Synthesechemie: Strom, Marsch!
Einer der elegantesten und effizientesten Wege, ein komplexes organisches Molekül aufzubauen, stammt aus der Natur: die Herstellung der Terpene. Sie beginnt mit wenigen, verblüffend einfachen Ausgangsstoffen wie Isopentenylpyrophosphat und reiht sie zu einem so genannten Polyolefin-Vorläufer aneinander. Dann setzt eine Kaskadenreaktion ein, bei der Enzyme die Kohlenstoffatome des langen Moleküls an den richtigen Stellen zu Ringen verknüpfen und so ein komplexes dreidimensionales Gebilde aufbauen.
Seit fast 100 Jahren gilt die Terpenbiosynthese als Referenz, an der synthetische organische Chemiker ihr Können messen. So auch Phil Baran vom kalifornischen Scripps Research Institute. Seine Gruppe hat jetzt einen ungewöhnlichen Versuch unternommen, um Verbindungen ähnlich ausgefeilt herzustellen wie Enzyme.
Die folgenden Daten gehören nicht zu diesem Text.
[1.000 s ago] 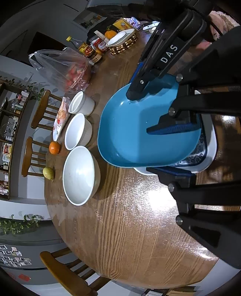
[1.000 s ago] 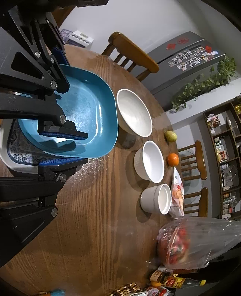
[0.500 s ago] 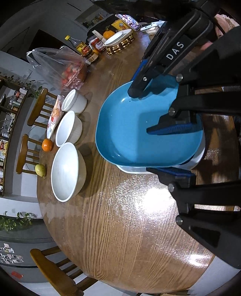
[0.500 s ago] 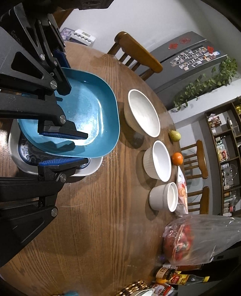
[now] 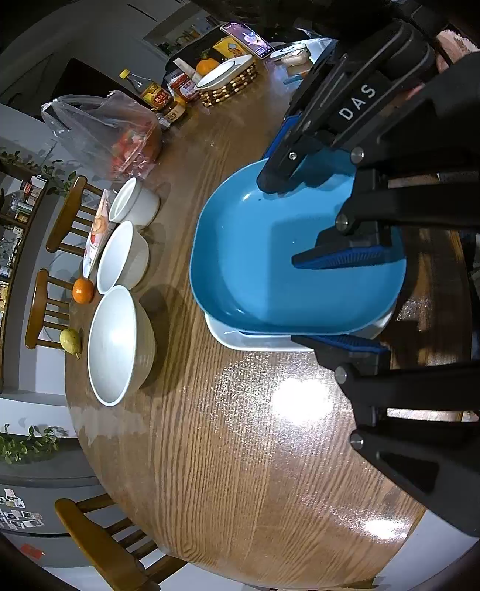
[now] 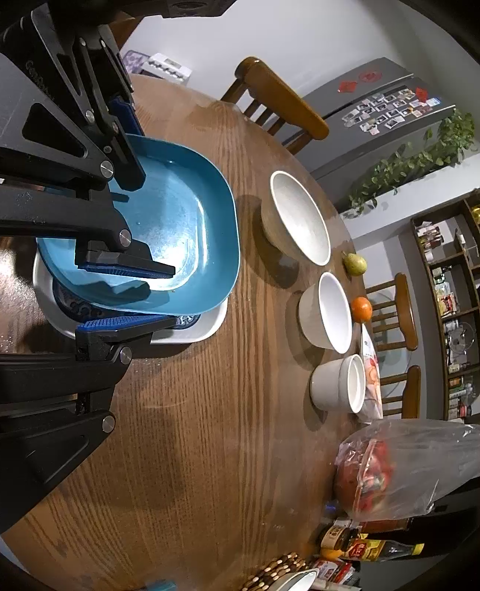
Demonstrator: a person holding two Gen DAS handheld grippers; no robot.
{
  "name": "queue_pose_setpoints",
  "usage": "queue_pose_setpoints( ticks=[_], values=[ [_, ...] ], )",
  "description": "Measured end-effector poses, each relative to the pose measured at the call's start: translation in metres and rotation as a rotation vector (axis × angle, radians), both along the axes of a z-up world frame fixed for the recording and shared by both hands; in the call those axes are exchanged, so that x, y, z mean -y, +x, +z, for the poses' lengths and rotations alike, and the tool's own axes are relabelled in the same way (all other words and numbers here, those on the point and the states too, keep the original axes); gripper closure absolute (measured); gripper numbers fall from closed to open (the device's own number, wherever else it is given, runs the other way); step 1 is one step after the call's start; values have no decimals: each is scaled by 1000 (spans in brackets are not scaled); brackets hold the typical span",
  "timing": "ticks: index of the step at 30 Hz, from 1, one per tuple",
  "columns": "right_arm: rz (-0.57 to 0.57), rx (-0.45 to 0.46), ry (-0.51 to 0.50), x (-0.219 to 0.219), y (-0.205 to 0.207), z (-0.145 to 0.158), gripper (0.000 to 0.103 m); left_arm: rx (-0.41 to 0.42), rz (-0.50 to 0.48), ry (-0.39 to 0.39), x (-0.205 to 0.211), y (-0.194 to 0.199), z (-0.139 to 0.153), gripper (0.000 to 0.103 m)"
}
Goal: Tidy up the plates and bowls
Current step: 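Lower the teal dish onto the stacked patterned plates, then hold the teal dish rim with both grippers and align it on the plates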
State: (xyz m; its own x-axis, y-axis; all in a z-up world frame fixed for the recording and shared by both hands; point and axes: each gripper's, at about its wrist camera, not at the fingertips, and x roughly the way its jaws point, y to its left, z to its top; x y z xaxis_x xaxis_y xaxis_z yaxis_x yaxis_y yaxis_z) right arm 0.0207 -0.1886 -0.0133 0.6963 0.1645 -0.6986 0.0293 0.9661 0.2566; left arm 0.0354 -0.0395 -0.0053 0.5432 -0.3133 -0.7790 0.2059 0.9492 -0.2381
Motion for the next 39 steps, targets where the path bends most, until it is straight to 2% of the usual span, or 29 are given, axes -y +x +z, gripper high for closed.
queue_pose_setpoints(
  ticks=[39],
  values=[
    [-25,-19,-21,-1,-1,-15,81,-28,-15,25,8,5,-13,70]
  ],
)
Dazu benutzte sie ein Werkzeug, das die meisten Fachleute in dem Bereich meiden: elektrischen Strom.
Viele bisherige Ansätze konzentrierten sich darauf, die Polyzyklisierung zu perfektionieren – die raffinierte Ausbildung des Ringsystems aus einem gegebenen Polyolefin-Vorläufer. Dabei erhält man schlussendlich eine maßgeschneiderte Route zu einem bestimmten Molekül. Phil Barans Team hatte jedoch etwas anderes im Sinn: Es suchte nach einem Weg, bereits den Polyolefin-Vorläufer aus einfachen Bausteinen modular zusammenzusetzen. Die kleinen Moleküle müssten sich unter Abspaltung von CO2 leicht aneinanderknüpfen lassen, so ihre Idee. Für diese Decarboxylierung, wie die Reaktion in der Fachsprache heißt, wollten sie allgemeine Bedingungen finden, so dass sich durch die Variation der Ausgangsstoffe eine Vielfalt an Terpenen erzeugen ließe. Statt einer maßgeschneiderten Route für einen speziellen Naturstoff würden sie so einen breiten Zugang zu einer ganzen Stoffklasse schaffen.